Indexing & Retrieval
Indexing Process
Dewy's indexing mechanism is customizable and central for its retrieval capabilities. Indexing is primarily configured through collections, which determine the choice of embedding model and distance metric. Specifically, the following indexing configuration exists at the collection level (see addCollection
for additional details):
Configuration | Description | Default |
---|---|---|
text_embedding_model | Text Embedding Model | openai:text-embedding-ada-002 |
text_distance_metric | The distance metric used for similarity searches | cosine |
The process of extracting data from documents is dependent on the document type and is informed by the results of Ragas benchmarks. Although currently limited to text chunks, we plan to expand these capabilities to include images, tables, and other data formats, aiming to offer a more comprehensive indexing solution.
Despite exploring various model-based extraction techniques such as summarization, propositionizing, and extracting questions answered by the text, we have found that the modest performance improvements provided by these techniques doesn't justify the signficant increase in ingestion cost they impose.
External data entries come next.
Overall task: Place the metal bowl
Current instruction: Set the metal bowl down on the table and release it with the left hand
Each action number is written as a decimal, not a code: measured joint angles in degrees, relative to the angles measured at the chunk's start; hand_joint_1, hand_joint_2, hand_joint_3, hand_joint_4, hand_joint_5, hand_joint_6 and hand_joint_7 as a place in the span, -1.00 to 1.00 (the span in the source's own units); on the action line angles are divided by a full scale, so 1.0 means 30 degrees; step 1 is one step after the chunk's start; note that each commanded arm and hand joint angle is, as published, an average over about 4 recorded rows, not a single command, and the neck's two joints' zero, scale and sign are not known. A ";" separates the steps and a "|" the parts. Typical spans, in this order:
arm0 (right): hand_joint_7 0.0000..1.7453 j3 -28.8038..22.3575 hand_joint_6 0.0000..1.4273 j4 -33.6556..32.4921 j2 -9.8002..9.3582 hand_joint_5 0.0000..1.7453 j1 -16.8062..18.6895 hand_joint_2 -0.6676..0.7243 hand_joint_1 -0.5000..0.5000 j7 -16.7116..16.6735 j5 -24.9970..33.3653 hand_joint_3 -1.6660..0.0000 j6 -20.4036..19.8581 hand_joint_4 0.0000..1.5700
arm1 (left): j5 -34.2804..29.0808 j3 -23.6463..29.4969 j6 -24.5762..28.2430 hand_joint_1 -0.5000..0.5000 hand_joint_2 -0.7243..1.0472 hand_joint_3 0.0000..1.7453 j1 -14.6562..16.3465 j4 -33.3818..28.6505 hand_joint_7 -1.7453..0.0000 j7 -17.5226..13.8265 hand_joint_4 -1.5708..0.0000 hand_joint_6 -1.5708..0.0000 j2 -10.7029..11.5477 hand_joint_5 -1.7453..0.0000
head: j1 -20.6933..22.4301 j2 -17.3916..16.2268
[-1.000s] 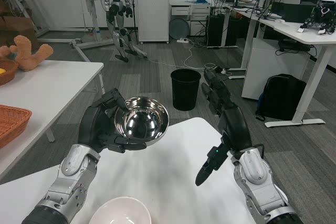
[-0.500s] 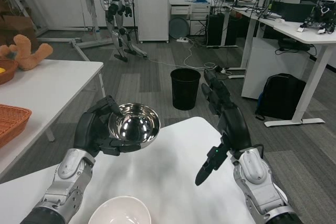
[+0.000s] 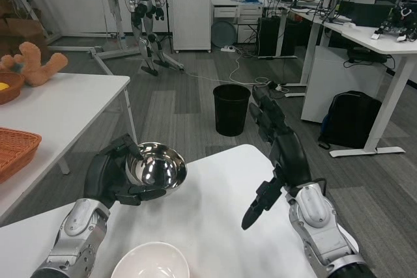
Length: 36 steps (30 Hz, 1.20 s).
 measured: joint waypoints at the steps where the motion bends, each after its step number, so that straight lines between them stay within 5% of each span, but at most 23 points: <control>1: -1.00 0.0001 -1.00 0.0002 0.0000 -1.00 0.0000 0.91 -0.83 0.0000 0.0000 1.00 0.0000 -1.00 | 0.0000 -0.0009 -0.0023 0.04 0.20 -0.30 0.0040 0.0158 -0.92 -0.0140 -0.86 -0.20 0.0011 -1.00 | 0.0015 -0.0012; 16: -1.00 0.0019 -1.00 0.0312 0.0141 -1.00 0.0000 0.91 -0.83 -0.0004 0.0000 1.00 -0.0002 -1.00 | -0.0012 -0.1026 -0.0242 0.09 0.20 -0.30 0.0318 0.2366 -0.92 -0.1207 -0.82 -0.28 0.0618 -1.00 | 0.0078 -0.0349; 20: -0.92 0.0020 -1.00 0.0460 0.0259 -1.00 -0.0003 0.91 -0.83 -0.0004 -0.0001 1.00 -0.0004 -1.00 | -0.0013 -0.1080 -0.0374 -0.33 0.43 -0.20 0.0325 0.2515 -0.84 -0.1233 -0.70 -0.19 0.0674 -1.00 | 0.0128 -0.0495; 23: -0.94 0.0021 -1.00 0.0598 0.0298 -1.00 -0.0009 0.91 -0.83 -0.0004 -0.0003 1.00 -0.0005 -1.00 | -0.0009 -0.1158 -0.0764 -0.68 0.40 -0.10 0.0369 0.2694 -0.72 -0.1242 -0.38 0.05 0.0710 -1.00 | 0.0188 -0.0619; 29: -0.98 0.0022 -1.00 0.0914 0.0360 -1.00 -0.0020 0.91 -0.83 -0.0005 -0.0004 1.00 -0.0006 -1.00 | 0.0043 -0.1313 -0.1230 -0.73 0.30 -0.15 0.0400 0.2901 -0.24 -0.2011 0.79 0.82 0.0847 -0.94 | 0.0489 -0.0732; 33: -0.96 0.0026 -1.00 0.1074 0.0391 -1.00 -0.0079 0.91 -0.83 -0.0005 -0.0003 1.00 -0.0007 -1.00 | 0.0069 -0.1308 -0.1273 -0.73 0.20 -0.38 0.0405 0.2903 0.16 -0.2999 1.00 0.99 0.1074 -0.18 | 0.0781 -0.0824; 36: -0.98 0.0042 -1.00 0.1242 0.0406 -1.00 -0.0187 0.91 -0.83 -0.0006 -0.0003 1.00 -0.0010 -1.00 | 0.0101 -0.1185 -0.1258 -0.77 0.15 -0.40 0.0437 0.2658 0.20 -0.3327 1.00 1.00 0.1427 0.00 | 0.0795 -0.0858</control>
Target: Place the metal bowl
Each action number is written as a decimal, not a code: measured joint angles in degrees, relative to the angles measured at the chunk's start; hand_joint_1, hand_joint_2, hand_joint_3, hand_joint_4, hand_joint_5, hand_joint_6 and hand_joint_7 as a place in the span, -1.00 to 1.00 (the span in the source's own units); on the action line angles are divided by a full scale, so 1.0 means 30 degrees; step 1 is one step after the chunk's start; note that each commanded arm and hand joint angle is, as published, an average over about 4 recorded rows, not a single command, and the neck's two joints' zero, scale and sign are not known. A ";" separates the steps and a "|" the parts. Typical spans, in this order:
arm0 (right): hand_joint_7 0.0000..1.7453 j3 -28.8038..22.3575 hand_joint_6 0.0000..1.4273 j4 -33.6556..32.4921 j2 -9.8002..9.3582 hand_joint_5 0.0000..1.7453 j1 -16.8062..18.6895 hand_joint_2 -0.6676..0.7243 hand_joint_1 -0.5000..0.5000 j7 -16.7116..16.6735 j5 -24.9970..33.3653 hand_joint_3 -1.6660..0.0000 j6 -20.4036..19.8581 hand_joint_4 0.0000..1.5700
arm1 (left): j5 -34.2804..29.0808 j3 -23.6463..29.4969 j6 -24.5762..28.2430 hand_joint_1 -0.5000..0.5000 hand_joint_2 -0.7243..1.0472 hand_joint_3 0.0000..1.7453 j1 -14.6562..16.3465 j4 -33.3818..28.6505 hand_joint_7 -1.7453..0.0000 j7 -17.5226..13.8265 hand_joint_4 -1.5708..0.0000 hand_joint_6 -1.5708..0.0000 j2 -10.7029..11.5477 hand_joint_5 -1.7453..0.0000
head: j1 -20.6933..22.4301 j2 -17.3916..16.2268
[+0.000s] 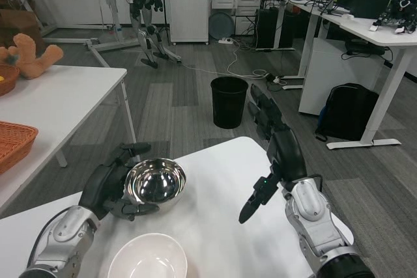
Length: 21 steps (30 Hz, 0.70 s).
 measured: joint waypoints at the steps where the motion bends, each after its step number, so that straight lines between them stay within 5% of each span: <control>1: -0.98 0.0010 -1.00 0.0012 0.0011 -1.00 -0.0025 0.91 -0.83 0.0000 0.0000 1.00 0.0000 -1.00 | 0.0091 0.0123 0.0017 -0.78 0.13 -0.42 0.0015 -0.0189 0.22 -0.0068 1.00 1.00 0.0046 0.06 | -0.0007 -0.0017; 7: -1.00 0.0056 -1.00 0.0024 0.0124 -1.00 -0.0072 0.91 -0.83 0.0000 -0.0003 1.00 -0.0001 -1.00 | 0.0650 0.1026 0.0207 -0.86 -0.15 -0.65 0.0041 -0.1426 0.42 -0.0316 1.00 1.00 0.0095 0.41 | 0.0027 -0.0138; 11: -1.00 0.0077 -1.00 0.0024 0.0234 -1.00 -0.0074 0.91 -0.83 -0.0001 -0.0006 1.00 -0.0002 -1.00 | 0.1108 0.1779 0.0385 -0.91 -0.42 -0.77 0.0099 -0.1939 0.44 -0.0335 1.00 1.00 0.0114 0.41 | 0.0039 -0.0213; 21: -0.96 0.0146 -1.00 0.0014 0.0247 -1.00 -0.0076 0.91 -0.83 -0.0005 -0.0005 1.00 -0.0023 -1.00 | 0.1681 0.3959 0.0753 -0.96 -0.60 -0.88 0.0324 -0.4455 0.52 -0.0351 1.00 1.00 0.0135 0.41 | 0.0163 -0.0022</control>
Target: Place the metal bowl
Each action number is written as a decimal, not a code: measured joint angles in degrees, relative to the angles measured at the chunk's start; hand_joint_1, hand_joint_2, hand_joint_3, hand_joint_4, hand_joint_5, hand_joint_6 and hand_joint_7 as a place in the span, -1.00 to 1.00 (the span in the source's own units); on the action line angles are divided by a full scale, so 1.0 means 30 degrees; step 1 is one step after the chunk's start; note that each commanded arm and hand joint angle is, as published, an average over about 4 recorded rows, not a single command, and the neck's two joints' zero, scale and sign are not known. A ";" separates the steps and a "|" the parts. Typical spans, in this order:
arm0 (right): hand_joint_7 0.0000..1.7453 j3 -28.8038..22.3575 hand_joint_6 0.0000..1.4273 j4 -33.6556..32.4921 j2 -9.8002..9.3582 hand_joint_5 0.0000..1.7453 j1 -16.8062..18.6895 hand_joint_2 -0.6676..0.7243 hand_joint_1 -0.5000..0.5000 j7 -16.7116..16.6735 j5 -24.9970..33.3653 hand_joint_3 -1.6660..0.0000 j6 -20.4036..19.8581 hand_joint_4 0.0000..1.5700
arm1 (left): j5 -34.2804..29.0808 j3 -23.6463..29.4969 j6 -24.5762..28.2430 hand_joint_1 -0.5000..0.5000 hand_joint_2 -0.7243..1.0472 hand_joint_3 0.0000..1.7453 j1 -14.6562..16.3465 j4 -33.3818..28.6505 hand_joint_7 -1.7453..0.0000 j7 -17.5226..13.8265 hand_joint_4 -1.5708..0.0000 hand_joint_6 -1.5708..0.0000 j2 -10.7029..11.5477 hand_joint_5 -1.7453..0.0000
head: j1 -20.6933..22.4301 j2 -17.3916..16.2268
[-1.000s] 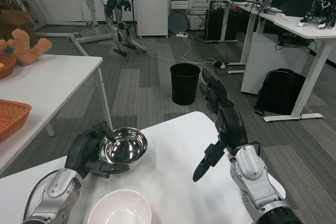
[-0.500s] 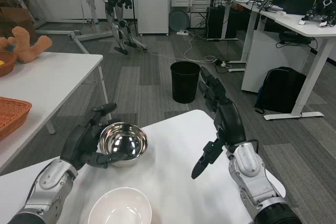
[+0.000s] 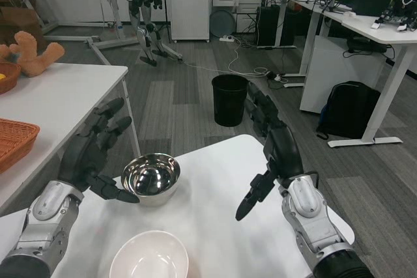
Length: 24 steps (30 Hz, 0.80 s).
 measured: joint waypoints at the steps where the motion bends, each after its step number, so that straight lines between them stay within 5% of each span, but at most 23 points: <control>1: -0.96 0.0002 -1.00 -0.0006 -0.0001 -1.00 0.0000 0.91 -0.83 0.0000 0.0000 1.00 -0.0001 -1.00 | 0.0068 0.0181 0.0010 -0.96 -0.65 -0.90 0.0010 -0.0211 0.52 0.0002 1.00 1.00 -0.0003 0.41 | 0.0005 0.0047; 7: -1.00 0.0014 -1.00 -0.0132 -0.0023 -1.00 0.0003 0.91 -0.83 -0.0003 0.0003 1.00 -0.0003 -1.00 | 0.0119 0.1311 0.0037 -0.96 -0.90 -0.90 -0.0024 -0.1712 0.60 0.0100 1.00 1.00 -0.0009 0.53 | -0.0093 0.0859; 16: -0.96 0.0028 -1.00 -0.0619 -0.0165 -1.00 0.0007 0.91 -0.83 -0.0071 0.0069 1.00 -0.0128 -1.00 | -0.1418 0.2505 0.0152 -1.00 -1.00 -0.95 -0.0757 -0.4919 0.60 0.0143 1.00 1.00 0.0011 0.65 | -0.0417 0.2206; 24: -0.98 0.0025 -1.00 -0.0667 -0.0327 -1.00 0.0014 0.91 -0.83 -0.1012 0.0235 1.00 -0.1357 -1.00 | -0.1335 0.3439 0.1603 -1.00 -1.00 -0.98 -0.0048 -0.6531 0.60 0.0042 1.00 1.00 0.0404 0.65 | -0.0607 0.2357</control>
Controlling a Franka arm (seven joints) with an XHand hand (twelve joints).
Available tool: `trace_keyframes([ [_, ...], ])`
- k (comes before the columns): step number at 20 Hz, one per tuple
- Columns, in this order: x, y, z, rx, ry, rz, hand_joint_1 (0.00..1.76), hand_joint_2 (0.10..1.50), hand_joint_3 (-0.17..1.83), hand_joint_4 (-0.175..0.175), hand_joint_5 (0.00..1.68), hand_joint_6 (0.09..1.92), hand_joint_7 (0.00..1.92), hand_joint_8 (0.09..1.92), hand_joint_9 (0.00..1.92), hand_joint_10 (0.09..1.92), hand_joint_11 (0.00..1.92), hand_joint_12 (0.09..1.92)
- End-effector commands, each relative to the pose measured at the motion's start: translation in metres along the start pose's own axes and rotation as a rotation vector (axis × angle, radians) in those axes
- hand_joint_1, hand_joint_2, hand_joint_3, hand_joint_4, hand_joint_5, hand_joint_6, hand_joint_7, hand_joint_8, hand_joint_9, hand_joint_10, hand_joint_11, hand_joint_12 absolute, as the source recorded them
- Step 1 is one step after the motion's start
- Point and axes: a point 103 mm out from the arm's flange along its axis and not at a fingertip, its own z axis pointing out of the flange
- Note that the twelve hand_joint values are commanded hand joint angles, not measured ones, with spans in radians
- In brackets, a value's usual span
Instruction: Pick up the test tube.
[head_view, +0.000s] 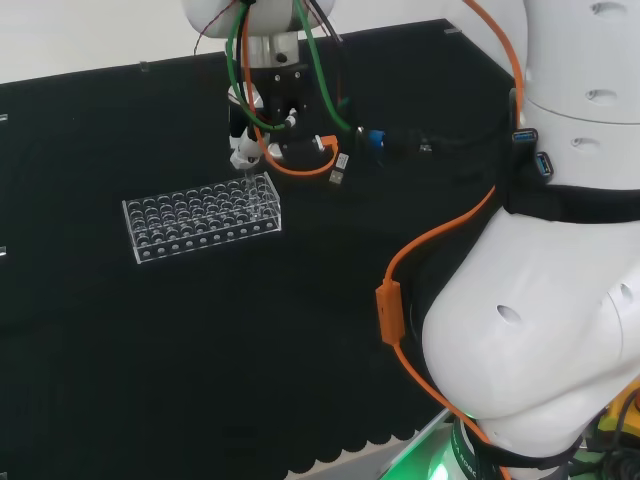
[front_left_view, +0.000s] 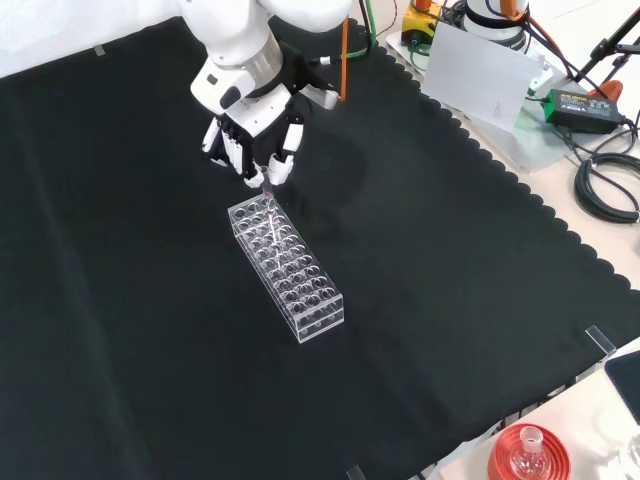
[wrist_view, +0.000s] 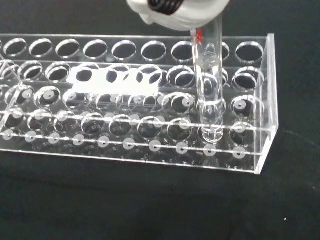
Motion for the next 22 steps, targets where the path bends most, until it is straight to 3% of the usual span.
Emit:
trace_keyframes([
  [1, -0.004, -0.009, -0.018, -0.017, -0.01, -0.004, 1.41, 0.99, -0.01, -0.175, 1.2, 0.63, 1.34, 0.68, 1.17, 0.48, 0.48, 1.37],
  [22, 0.002, -0.03, -0.091, -0.093, -0.059, -0.029, 1.41, 0.98, -0.01, -0.175, 1.23, 0.56, 1.38, 0.61, 1.22, 0.4, 0.48, 1.36],
])
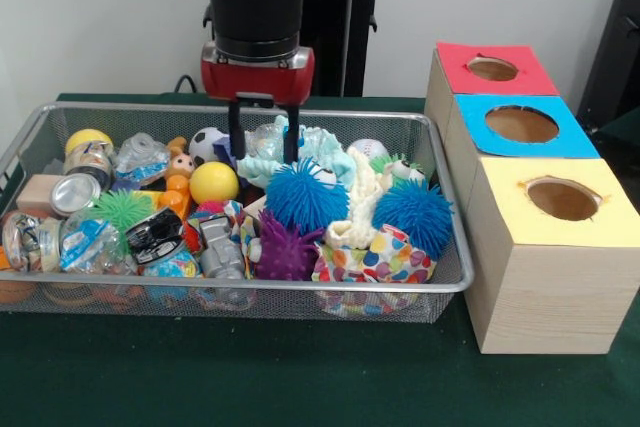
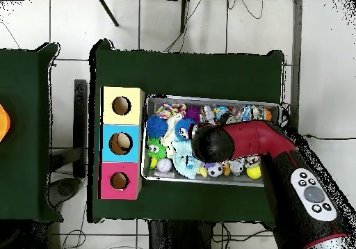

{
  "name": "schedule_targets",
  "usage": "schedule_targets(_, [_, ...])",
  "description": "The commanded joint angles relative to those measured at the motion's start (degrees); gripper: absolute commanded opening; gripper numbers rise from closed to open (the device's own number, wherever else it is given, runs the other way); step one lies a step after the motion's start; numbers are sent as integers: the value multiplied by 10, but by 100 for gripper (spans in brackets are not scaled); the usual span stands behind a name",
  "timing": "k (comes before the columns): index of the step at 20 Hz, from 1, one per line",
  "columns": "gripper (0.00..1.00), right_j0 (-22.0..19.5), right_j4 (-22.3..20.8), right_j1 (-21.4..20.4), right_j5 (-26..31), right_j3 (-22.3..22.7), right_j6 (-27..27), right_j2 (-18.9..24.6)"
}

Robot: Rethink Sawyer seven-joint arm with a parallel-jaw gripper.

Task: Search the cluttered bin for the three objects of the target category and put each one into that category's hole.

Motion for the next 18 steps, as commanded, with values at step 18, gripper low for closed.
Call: schedule_targets(18, [100, -42, -53, -6, -41, 101, -62, -7])
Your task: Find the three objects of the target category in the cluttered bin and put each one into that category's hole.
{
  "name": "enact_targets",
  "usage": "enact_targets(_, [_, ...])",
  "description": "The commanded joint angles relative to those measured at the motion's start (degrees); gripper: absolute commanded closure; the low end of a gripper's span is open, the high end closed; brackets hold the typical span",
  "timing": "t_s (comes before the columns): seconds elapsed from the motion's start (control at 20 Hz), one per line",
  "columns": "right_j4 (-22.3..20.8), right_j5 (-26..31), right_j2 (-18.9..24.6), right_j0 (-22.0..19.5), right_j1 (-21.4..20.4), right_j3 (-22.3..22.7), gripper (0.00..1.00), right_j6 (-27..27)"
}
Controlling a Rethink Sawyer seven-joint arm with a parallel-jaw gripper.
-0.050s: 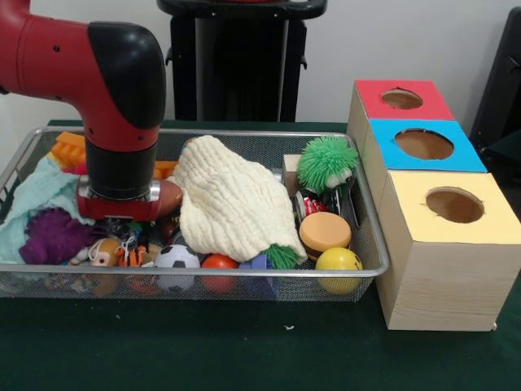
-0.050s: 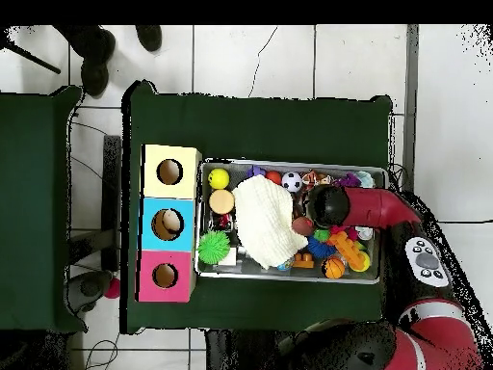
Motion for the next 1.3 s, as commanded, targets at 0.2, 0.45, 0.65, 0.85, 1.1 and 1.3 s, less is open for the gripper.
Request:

Chunking configuration and the extraction of embeddings are also guided by benchmarks. This ensures that the chunking parameters and embedding extraction processes are optimized for retrieval, facilitating a balance between precision and performance.
If you're interested in our benchmarking, we published some of our high-level findings in a blog post titled "Extraction Matters Most"
Retrieval Process
Querying in Dewy involves embedding the user's query and then matching this embedded query to the document embeddings based on vector similarity. The configured distance metric plays a critical role in this matching process, ensuring that the most relevant results are identified.
Queries support several configuration options (see retrieveChunks
for additional details):
Configuration | Description | Default |
---|---|---|
n | The number of chunks to return | 10 |
include_text_chunk | If text chunks should be returned in the response | True |
include_image_chunks | If image chunks should be returned in the response (not yet implemented) | True |
include_summary | If chunk summaries should be returned in the response (not yet implemented) | False |
Once embeddings that closely match the query are identified, they are resolved back to their corresponding chunks. The system then returns the top N chunks, ranked according to their maximum embedding score, ensuring users receive the most relevant and informative responses.
Looking forward, Dewy is exploring the introduction of re-ranking options, such as Mean Reciprocal Rank (MRR), to refine the retrieval process further. However, experimentation with MRR has shown that it may not always improve performance and can actually reduce performance in some cases, indicating the complexity of optimizing retrieval mechanisms.
Future Directions
Dewy is actively investigating several advanced techniques to enrich its indexing and retrieval framework. These include:
- The integration of knowledge graphs, like GraphRAG, to leverage structured relationships between data points
- The extraction of entities and named terms to provide additional context associated with chunks is under consideration, aiming to improve the specificity and relevance of retrieved information.
- The prospect of multimodal search, encompassing images, tables, and other non-textual data formats.
Through continuous innovation and the integration of advanced techniques, Dewy seeks to remain at the forefront of knowledge base technology, offering a powerful tool for developers and organizations looking to harness the full potential of their unstructured data.